> _TASK INPUT_
..............................

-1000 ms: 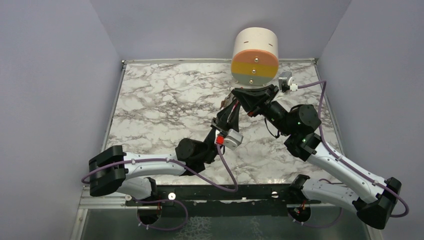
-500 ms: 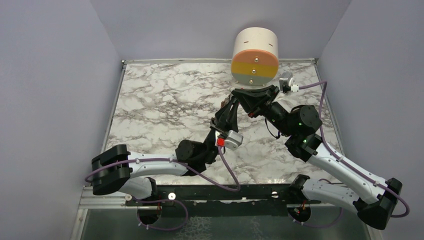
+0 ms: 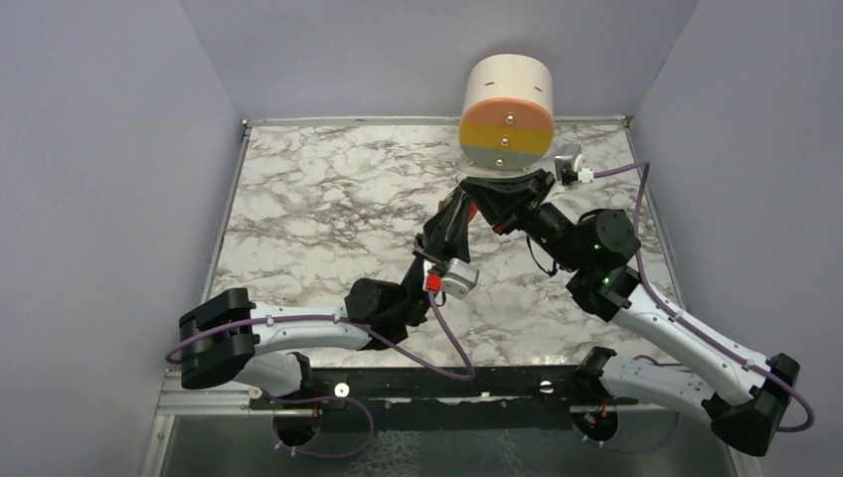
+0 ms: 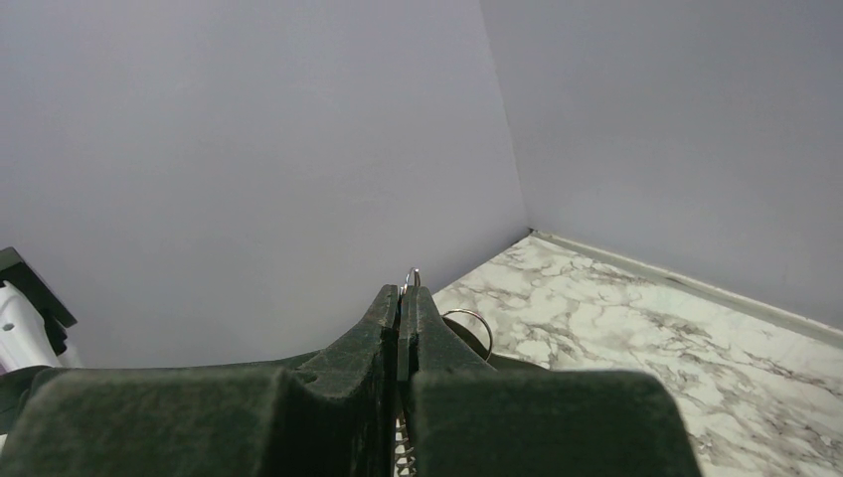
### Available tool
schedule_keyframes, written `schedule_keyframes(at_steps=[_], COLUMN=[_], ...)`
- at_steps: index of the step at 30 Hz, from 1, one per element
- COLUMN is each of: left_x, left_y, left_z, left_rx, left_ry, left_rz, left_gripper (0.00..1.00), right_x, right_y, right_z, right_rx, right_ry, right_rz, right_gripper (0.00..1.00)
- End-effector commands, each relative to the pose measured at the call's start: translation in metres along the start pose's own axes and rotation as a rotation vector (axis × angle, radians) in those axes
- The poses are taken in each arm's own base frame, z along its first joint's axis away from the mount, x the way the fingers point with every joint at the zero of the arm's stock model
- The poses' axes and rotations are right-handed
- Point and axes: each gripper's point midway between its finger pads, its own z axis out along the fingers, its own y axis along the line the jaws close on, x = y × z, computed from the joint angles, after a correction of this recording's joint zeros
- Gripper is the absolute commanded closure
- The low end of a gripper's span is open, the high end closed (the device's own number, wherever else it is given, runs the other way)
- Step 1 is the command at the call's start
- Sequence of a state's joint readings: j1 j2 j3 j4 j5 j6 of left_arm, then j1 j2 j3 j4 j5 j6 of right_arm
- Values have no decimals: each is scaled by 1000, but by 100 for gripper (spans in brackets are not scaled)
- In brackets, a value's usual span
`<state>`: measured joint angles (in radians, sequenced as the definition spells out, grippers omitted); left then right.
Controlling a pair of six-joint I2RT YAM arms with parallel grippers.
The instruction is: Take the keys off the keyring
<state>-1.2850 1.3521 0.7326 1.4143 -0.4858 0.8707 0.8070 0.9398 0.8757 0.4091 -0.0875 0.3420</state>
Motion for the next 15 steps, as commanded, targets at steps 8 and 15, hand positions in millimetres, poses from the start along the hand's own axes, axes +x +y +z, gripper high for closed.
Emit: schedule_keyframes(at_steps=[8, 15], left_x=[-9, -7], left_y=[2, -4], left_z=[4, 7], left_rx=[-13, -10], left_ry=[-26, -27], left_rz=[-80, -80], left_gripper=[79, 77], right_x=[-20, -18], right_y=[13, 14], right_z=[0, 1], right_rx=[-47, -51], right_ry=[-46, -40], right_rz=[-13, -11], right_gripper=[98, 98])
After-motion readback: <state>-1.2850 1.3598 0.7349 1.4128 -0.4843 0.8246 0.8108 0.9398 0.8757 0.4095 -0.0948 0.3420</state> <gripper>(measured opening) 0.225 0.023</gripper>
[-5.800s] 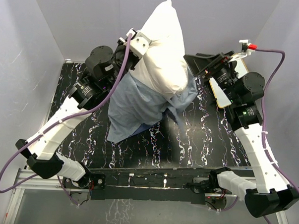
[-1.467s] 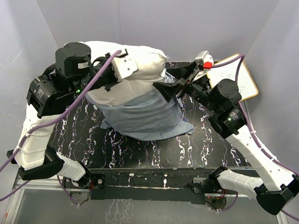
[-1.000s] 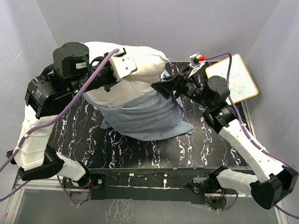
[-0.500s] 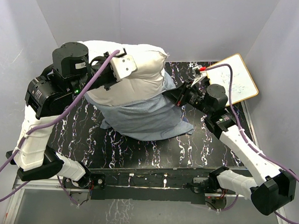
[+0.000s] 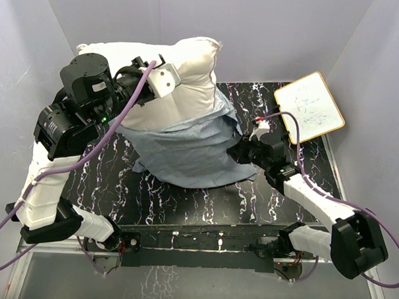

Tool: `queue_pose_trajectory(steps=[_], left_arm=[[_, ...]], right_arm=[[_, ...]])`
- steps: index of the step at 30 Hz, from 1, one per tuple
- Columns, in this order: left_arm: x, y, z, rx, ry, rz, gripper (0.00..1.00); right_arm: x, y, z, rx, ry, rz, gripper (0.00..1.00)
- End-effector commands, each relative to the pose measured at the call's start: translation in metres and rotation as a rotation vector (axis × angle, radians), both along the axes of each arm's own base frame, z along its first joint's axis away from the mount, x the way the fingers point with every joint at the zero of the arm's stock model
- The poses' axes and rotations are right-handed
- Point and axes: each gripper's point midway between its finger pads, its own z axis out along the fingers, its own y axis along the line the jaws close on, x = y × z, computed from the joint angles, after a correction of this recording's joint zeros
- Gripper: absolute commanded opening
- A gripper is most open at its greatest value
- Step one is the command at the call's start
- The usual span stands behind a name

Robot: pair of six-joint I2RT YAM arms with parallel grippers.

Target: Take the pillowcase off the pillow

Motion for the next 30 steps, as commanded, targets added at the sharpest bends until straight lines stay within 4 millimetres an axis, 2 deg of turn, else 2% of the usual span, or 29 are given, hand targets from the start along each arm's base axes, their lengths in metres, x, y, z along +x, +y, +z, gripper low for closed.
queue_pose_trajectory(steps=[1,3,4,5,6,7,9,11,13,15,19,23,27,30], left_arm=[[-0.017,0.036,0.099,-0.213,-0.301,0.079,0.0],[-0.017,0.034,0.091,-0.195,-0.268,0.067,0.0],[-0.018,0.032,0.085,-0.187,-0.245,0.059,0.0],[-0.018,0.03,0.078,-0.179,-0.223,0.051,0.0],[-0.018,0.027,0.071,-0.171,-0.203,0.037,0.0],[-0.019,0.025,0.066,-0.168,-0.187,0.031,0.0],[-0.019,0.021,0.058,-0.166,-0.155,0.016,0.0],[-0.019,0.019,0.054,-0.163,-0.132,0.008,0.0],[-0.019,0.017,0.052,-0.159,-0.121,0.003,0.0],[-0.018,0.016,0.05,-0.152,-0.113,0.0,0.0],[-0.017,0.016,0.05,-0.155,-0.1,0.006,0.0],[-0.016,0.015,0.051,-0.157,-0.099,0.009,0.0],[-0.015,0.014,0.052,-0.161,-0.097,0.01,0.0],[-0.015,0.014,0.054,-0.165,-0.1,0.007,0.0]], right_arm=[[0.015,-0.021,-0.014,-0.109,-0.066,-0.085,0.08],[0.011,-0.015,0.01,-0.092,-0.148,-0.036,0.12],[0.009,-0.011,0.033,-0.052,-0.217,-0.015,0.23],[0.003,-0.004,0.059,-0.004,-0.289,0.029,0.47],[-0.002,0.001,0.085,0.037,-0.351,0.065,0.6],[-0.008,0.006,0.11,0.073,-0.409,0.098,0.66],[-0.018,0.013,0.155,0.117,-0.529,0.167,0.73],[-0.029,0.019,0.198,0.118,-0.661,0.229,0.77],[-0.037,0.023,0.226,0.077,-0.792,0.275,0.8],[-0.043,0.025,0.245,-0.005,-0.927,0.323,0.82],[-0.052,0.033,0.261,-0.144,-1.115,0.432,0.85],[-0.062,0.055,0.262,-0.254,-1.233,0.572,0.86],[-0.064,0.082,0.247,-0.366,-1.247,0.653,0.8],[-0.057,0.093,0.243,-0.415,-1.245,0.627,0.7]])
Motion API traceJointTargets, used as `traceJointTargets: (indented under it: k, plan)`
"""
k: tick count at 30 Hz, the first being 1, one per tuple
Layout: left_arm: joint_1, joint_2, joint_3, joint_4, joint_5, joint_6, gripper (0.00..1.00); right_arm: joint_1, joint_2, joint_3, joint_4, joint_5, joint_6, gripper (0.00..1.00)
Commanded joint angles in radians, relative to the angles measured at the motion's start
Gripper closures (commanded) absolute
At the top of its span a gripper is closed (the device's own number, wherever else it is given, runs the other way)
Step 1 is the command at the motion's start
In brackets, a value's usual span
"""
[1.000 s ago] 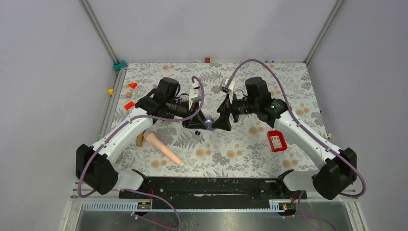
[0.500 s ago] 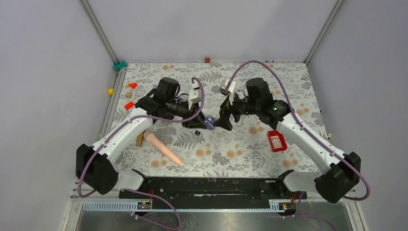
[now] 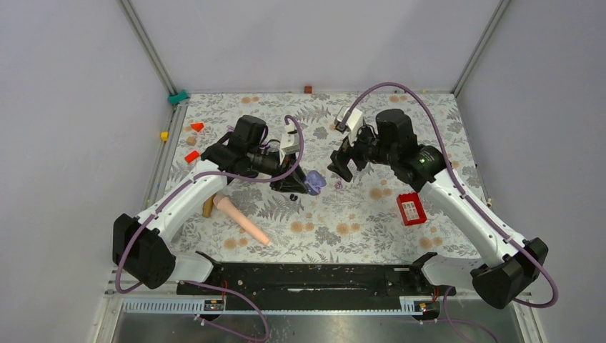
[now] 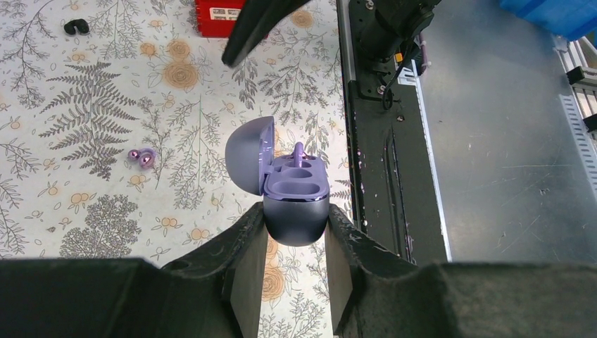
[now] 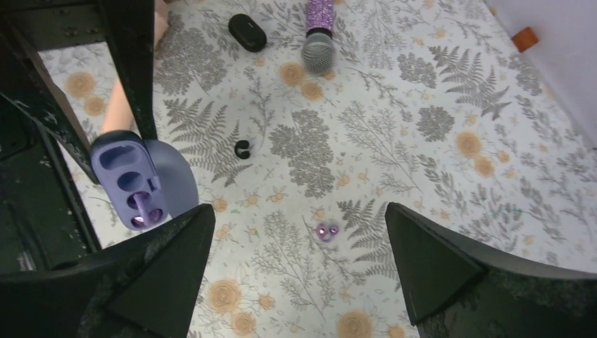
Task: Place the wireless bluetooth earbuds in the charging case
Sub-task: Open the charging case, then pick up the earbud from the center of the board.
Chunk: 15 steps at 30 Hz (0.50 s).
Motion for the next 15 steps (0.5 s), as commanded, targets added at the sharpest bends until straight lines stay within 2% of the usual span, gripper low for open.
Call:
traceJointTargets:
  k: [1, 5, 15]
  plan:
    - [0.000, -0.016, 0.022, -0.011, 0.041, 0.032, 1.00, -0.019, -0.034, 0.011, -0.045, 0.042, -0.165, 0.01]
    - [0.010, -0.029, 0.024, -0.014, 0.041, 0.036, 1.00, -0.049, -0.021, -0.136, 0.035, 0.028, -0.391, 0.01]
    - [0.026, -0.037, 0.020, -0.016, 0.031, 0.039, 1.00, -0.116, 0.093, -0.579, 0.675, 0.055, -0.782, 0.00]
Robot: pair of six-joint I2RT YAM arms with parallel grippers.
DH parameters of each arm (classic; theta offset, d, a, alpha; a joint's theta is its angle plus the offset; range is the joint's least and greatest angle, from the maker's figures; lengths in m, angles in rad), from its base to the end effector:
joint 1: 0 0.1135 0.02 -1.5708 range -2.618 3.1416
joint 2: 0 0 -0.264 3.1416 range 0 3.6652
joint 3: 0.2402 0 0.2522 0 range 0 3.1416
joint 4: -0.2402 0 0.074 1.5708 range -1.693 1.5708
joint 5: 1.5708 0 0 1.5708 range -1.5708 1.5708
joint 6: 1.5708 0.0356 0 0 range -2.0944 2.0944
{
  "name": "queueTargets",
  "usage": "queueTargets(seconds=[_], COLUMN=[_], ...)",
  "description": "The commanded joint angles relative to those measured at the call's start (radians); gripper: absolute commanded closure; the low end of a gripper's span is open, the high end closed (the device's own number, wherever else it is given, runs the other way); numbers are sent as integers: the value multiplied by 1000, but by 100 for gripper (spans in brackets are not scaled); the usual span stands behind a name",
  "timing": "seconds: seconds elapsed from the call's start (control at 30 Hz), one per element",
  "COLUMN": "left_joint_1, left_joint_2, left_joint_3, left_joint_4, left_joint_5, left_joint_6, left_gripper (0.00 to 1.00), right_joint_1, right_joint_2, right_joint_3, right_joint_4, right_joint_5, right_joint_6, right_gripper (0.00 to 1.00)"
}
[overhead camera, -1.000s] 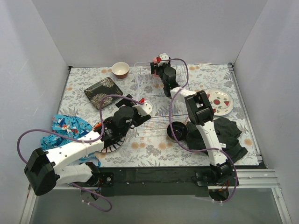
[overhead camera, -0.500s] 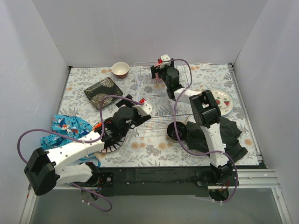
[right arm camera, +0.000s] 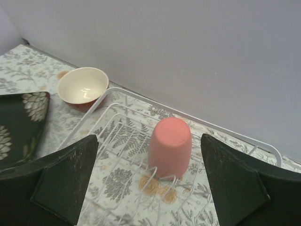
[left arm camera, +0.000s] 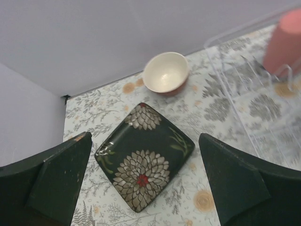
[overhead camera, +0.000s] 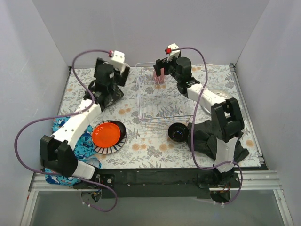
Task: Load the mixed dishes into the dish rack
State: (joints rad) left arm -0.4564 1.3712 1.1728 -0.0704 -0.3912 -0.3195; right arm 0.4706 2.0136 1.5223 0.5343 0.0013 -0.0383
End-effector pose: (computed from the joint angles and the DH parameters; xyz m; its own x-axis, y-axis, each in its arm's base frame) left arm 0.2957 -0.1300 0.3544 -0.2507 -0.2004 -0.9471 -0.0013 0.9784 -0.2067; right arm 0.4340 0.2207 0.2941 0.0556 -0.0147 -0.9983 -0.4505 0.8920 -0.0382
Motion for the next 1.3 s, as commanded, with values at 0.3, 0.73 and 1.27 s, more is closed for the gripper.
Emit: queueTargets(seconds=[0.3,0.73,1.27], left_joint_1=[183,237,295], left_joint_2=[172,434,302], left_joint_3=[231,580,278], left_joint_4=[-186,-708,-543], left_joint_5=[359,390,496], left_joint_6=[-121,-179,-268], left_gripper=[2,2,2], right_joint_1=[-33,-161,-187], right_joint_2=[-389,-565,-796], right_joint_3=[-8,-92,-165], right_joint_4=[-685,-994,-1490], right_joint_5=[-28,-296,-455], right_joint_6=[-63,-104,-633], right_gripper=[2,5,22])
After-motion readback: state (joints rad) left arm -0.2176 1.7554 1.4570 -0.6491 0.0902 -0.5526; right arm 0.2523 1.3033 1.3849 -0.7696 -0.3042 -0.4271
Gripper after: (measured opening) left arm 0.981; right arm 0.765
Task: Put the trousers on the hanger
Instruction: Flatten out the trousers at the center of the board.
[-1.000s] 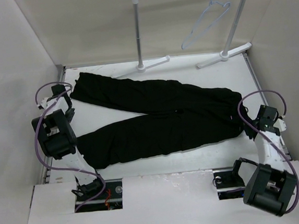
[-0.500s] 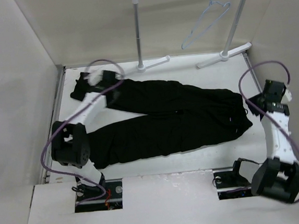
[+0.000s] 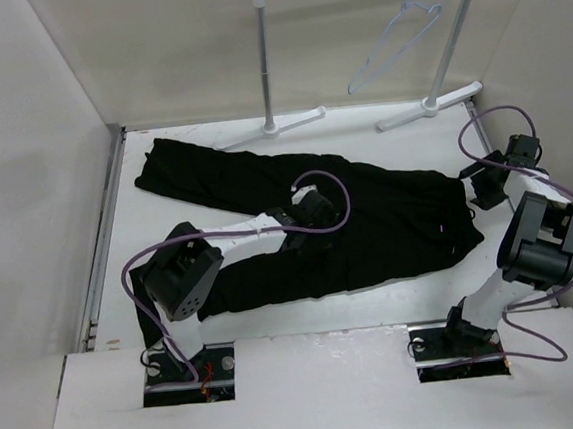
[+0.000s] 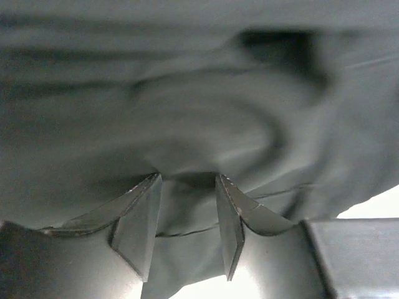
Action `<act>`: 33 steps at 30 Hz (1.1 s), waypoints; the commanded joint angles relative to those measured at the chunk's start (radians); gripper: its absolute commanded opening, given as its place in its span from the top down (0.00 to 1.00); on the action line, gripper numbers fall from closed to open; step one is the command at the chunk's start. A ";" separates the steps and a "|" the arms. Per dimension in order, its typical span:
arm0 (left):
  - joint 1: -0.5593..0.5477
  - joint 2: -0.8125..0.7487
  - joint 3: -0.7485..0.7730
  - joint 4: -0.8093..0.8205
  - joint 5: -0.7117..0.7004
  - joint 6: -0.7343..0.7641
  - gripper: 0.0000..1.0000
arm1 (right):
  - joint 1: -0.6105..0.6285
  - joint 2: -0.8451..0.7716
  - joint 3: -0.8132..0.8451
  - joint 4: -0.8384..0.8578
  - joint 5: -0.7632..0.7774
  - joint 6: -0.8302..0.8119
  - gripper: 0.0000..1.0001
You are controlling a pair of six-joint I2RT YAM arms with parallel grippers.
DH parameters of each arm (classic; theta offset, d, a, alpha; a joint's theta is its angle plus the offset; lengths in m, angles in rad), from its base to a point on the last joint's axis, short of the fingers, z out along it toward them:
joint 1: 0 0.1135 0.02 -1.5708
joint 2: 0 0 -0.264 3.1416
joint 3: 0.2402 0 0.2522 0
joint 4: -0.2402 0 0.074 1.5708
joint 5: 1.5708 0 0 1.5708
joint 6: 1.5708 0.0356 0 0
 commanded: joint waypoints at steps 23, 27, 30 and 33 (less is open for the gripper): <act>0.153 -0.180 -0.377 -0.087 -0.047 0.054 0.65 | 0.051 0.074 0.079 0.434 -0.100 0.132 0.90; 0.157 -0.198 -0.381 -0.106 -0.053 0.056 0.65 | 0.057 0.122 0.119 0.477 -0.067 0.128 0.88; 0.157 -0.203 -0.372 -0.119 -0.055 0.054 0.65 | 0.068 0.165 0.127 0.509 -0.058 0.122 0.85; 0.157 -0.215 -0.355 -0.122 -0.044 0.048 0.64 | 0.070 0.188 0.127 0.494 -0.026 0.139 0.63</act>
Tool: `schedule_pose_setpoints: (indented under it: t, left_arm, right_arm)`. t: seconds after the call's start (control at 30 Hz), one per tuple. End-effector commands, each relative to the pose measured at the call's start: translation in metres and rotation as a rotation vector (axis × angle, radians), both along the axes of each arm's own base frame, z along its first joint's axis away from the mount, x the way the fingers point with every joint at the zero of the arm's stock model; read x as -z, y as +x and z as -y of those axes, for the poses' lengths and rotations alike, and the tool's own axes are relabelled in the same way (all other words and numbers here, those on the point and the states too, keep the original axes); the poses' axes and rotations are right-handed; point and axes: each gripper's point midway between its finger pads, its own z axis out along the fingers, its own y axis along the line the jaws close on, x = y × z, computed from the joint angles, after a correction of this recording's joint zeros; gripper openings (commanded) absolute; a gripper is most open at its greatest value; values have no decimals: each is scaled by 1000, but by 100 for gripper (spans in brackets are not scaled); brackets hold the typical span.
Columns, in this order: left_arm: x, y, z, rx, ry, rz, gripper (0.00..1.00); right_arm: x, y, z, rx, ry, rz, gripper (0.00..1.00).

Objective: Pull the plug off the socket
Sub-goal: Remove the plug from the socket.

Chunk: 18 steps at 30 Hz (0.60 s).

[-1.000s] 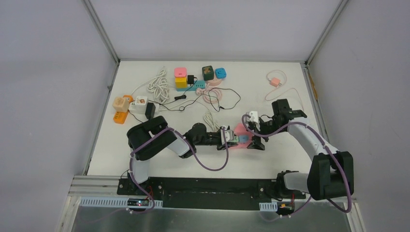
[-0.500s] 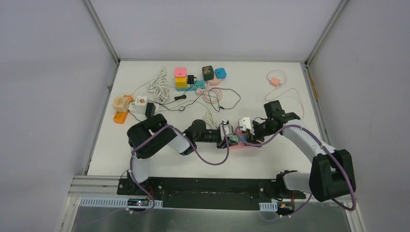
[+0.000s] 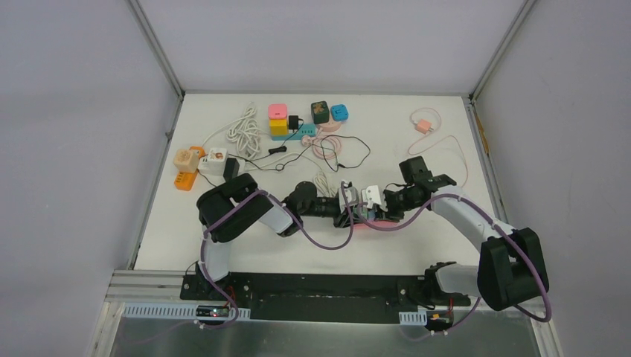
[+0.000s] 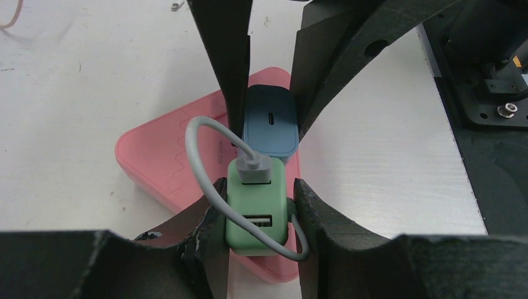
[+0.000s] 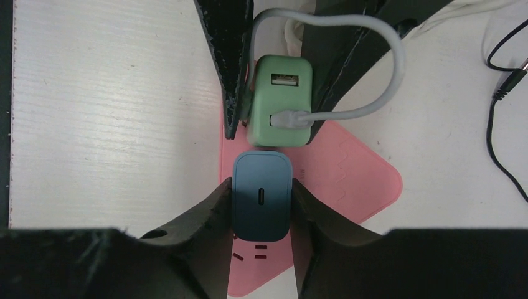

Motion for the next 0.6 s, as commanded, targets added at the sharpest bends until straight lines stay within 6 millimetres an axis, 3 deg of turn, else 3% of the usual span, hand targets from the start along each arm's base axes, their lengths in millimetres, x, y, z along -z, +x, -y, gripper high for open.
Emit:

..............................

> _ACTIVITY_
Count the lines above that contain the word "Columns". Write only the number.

> _ANSWER TO THIS PROBLEM_
2